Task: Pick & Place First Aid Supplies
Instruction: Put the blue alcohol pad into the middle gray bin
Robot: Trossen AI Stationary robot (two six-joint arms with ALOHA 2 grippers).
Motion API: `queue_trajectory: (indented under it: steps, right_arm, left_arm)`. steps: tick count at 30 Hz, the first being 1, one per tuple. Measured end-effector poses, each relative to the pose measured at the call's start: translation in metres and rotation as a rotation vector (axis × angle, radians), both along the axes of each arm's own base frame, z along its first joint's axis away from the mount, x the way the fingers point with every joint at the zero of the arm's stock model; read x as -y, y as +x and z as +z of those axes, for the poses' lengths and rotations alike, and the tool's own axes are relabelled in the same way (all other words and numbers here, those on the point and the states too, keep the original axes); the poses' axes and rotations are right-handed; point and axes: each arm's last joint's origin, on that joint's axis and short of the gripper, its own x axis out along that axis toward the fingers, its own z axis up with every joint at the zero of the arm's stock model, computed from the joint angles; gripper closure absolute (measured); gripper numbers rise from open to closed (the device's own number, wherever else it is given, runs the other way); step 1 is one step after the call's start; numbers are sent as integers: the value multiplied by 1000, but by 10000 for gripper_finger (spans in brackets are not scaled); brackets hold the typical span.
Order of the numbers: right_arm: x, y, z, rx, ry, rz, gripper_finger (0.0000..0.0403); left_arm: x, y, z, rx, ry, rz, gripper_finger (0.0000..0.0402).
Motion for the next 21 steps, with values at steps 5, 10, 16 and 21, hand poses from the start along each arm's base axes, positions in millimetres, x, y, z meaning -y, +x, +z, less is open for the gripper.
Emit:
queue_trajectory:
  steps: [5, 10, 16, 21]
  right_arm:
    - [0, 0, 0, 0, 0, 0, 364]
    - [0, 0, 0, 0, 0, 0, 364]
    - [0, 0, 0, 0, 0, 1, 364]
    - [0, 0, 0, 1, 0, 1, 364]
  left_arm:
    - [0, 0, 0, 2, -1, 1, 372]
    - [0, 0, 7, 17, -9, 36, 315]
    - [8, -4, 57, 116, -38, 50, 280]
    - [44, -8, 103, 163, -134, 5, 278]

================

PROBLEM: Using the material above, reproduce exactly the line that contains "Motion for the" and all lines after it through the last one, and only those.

SOLUTION TO THIS TASK:
Motion for the next 21 steps, with values at steps 5, 10, 16 and 21, hand poses from the start along each arm's base axes, positions in millimetres, x, y, z meaning -y, +x, +z, less is open for the gripper.
Emit:
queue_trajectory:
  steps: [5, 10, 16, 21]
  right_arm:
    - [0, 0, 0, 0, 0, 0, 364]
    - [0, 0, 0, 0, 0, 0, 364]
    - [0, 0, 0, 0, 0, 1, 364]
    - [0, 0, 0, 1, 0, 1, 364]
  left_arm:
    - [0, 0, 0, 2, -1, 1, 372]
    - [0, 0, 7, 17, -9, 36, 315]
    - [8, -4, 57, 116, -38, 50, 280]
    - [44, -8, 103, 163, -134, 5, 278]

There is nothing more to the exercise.